Weeks go by, and the work with it. Schafer’s palms harden from the water, the sandpaper grit of the lines. His sunburn darkens to what could pass for a tan on his pale skin. The press of his sunglasses leaves a groove across the bridge of his nose that lingers for hours.

After finding out he was holed up in the Motel 6, Jess insisted Schafer sublet his place on Mackeral Street instead. He just moved into his girlfriend’s home, so it is empty, but he has another four months on it. The Fish Village studio apartment isn’t fancy, Jess warns as he passes over the keys, but it is cheap.

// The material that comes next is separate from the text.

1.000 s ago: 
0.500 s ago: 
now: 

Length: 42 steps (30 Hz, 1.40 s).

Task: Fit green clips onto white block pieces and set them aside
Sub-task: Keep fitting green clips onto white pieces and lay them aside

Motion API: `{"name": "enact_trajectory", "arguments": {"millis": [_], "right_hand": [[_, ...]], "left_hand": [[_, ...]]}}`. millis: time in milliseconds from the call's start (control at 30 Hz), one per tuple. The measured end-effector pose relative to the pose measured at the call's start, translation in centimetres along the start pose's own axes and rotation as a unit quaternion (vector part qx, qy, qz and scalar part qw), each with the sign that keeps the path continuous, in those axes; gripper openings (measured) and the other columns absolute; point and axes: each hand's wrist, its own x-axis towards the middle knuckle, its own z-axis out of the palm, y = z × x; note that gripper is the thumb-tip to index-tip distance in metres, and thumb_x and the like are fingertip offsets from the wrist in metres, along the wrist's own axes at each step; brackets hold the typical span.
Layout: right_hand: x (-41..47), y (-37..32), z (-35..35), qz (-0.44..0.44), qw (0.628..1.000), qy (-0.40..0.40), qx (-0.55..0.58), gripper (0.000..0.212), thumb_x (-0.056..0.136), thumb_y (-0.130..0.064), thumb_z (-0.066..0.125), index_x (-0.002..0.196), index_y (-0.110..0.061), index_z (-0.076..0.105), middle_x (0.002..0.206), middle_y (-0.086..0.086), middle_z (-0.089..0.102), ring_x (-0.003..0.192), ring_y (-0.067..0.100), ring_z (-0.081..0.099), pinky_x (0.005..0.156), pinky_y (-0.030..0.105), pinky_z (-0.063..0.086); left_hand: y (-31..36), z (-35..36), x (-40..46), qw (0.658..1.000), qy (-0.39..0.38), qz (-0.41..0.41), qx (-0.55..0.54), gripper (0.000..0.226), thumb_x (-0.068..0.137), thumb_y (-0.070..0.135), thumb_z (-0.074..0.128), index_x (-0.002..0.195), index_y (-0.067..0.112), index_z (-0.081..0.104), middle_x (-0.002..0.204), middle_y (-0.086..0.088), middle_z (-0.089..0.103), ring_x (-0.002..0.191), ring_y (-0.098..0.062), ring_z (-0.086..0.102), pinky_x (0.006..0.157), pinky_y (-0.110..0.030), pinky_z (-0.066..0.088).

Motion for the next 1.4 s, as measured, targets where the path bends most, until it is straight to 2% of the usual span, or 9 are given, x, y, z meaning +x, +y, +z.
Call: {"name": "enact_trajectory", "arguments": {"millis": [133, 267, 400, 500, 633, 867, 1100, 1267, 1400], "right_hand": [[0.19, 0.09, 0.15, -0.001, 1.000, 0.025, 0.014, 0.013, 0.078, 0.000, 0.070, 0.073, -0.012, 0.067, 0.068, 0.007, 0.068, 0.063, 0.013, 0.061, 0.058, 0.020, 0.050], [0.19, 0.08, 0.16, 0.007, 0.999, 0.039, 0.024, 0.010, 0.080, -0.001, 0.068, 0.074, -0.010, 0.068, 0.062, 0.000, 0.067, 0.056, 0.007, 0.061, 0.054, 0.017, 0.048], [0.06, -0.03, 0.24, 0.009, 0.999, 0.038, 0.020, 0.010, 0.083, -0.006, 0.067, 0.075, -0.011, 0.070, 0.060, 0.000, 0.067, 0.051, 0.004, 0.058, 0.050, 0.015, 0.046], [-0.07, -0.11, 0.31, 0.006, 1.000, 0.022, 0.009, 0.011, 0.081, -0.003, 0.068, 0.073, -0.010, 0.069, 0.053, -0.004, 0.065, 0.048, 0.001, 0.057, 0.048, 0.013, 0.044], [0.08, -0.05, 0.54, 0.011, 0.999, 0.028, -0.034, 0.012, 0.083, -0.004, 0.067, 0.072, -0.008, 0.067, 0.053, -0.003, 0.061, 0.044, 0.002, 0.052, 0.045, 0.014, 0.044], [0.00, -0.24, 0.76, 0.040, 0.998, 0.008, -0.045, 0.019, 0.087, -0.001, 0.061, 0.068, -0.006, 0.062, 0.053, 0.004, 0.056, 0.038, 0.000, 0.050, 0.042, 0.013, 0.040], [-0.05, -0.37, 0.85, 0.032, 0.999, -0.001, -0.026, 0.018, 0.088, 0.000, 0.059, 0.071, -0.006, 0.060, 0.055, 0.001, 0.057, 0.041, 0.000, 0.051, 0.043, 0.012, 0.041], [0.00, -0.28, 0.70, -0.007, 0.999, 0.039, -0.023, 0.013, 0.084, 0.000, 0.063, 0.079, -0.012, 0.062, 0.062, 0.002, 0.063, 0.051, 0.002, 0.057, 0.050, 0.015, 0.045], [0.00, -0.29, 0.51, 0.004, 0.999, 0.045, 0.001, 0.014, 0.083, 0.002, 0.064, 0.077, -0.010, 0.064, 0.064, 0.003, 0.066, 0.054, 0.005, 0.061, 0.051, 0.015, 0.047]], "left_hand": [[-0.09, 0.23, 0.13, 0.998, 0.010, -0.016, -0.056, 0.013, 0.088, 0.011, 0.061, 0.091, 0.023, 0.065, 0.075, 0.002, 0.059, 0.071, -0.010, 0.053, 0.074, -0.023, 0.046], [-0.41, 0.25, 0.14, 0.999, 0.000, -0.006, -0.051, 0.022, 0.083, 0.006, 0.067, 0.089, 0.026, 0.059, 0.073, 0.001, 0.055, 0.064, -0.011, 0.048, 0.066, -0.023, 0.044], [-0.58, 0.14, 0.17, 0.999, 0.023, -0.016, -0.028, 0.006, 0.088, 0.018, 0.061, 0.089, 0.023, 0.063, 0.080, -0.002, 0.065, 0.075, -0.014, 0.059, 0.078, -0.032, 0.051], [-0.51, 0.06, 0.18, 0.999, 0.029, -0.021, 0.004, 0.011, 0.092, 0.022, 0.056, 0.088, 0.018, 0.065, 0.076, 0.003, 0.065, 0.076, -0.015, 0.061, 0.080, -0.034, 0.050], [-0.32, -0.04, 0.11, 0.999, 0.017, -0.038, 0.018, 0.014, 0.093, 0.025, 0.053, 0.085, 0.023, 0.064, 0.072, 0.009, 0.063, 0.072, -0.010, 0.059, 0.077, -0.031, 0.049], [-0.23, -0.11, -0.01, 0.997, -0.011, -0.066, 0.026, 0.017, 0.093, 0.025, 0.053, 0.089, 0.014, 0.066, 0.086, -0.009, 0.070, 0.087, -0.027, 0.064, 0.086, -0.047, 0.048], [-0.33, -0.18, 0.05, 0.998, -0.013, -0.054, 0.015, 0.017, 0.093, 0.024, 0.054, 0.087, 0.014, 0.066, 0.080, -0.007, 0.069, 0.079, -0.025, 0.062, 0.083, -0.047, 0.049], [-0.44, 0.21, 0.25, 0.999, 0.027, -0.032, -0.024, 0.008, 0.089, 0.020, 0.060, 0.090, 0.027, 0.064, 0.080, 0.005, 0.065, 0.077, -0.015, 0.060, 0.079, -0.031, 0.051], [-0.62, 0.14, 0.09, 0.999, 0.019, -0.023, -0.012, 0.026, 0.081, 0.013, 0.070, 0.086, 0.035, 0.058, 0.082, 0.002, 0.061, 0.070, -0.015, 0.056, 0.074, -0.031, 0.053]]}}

He wasn’t lying. The place is little more than a hole in the wall, in what Schafer guesses to be one of the rougher complexes of the island’s poorer corners. He has moved around often enough that he recognizes the breed. Oversize dumpsters that always seem full no matter the day of the week crowding the edges of a cramped parking lot; someone constantly laughing loudly or playing throbbing bass in the middle of the night. Jess keeps mismatched lawn chairs for living room seating and a simple frame-box-spring-mattress combination. There are clean towels in the relatively clean bathroom and a decorative artificial plant with pink rosebuds atop the toilet. The girlfriend’s touch, no doubt. Schafer knows it is fake, but every night he traces his fingers over the cloth petals anyway.